Labeling describing additional pharmacokinetic studies with valacyclovir HCL in pediatric patients (ages of 1 month to < 12 years) is approved for GlaxoSmithKline’s Valtrex ® Caplets. However, due to GlaxoSmithKline’s marketing exclusivity rights, a description of those pharmacokinetic studies is not approved for this valacyclovir HCL tablet product.
Drug Interactions: When valacyclovir hydrochloride is coadministered with antacids, cimetidine and/or probenicid, digoxin, or thiazide diuretics in patients with normal renal function, the effects are not considered to be of clinical significance (see below). Therefore, when valacyclovir hydrochloride is coadministered with these drugs in patients with normal renal function, no dosage adjustment is recommended.

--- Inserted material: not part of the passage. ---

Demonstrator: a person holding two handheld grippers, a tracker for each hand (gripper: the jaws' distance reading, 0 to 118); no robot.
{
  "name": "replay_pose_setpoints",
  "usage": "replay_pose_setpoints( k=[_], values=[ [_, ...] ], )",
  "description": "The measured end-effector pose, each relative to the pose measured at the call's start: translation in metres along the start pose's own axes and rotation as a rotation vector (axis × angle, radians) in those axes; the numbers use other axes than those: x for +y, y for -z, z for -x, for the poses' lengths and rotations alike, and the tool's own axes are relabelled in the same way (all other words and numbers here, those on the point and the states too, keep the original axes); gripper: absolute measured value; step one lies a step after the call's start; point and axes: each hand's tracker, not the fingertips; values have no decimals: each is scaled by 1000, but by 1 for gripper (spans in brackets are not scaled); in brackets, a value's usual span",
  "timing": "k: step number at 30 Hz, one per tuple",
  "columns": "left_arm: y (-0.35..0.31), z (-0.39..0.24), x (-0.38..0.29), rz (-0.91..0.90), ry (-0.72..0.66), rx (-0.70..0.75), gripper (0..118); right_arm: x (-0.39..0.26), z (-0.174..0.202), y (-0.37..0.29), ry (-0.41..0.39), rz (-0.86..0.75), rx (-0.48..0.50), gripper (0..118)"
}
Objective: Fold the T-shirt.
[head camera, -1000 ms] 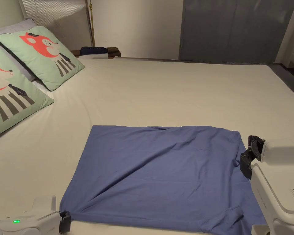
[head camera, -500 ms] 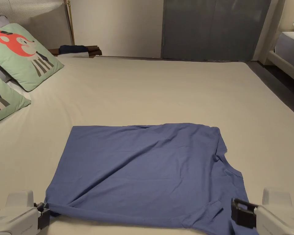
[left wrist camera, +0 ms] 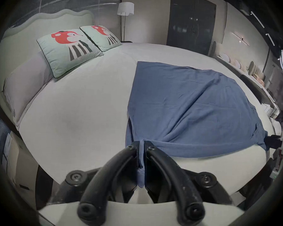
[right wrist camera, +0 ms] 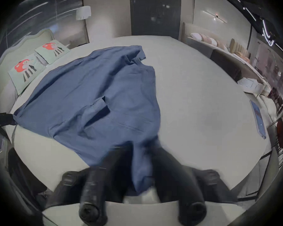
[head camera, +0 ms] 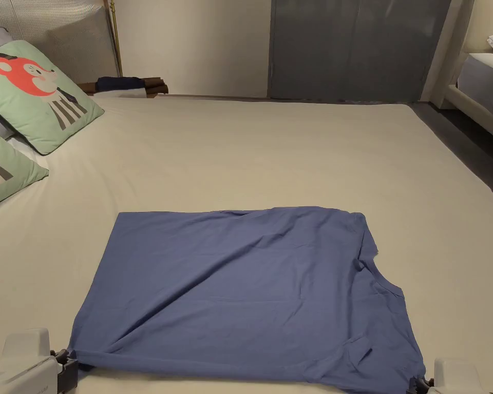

Cimetidine Plus Probenecid: Acyclovir Cmax and AUC following a single dose of valacyclovir hydrochloride (1 gram) increased by 30% and 78%, respectively, after a combination of cimetidine and probenecid, primarily due to a reduction in renal clearance of acyclovir.
Digoxin: The pharmacokinetics of digoxin were not affected by coadministration of valacyclovir hydrochloride 1 gram 3 times daily, and the pharmacokinetics of acyclovir after a single dose of valacyclovir hydrochloride (1 gram) was unchanged by coadministration of digoxin (2 doses of 0.75 mg).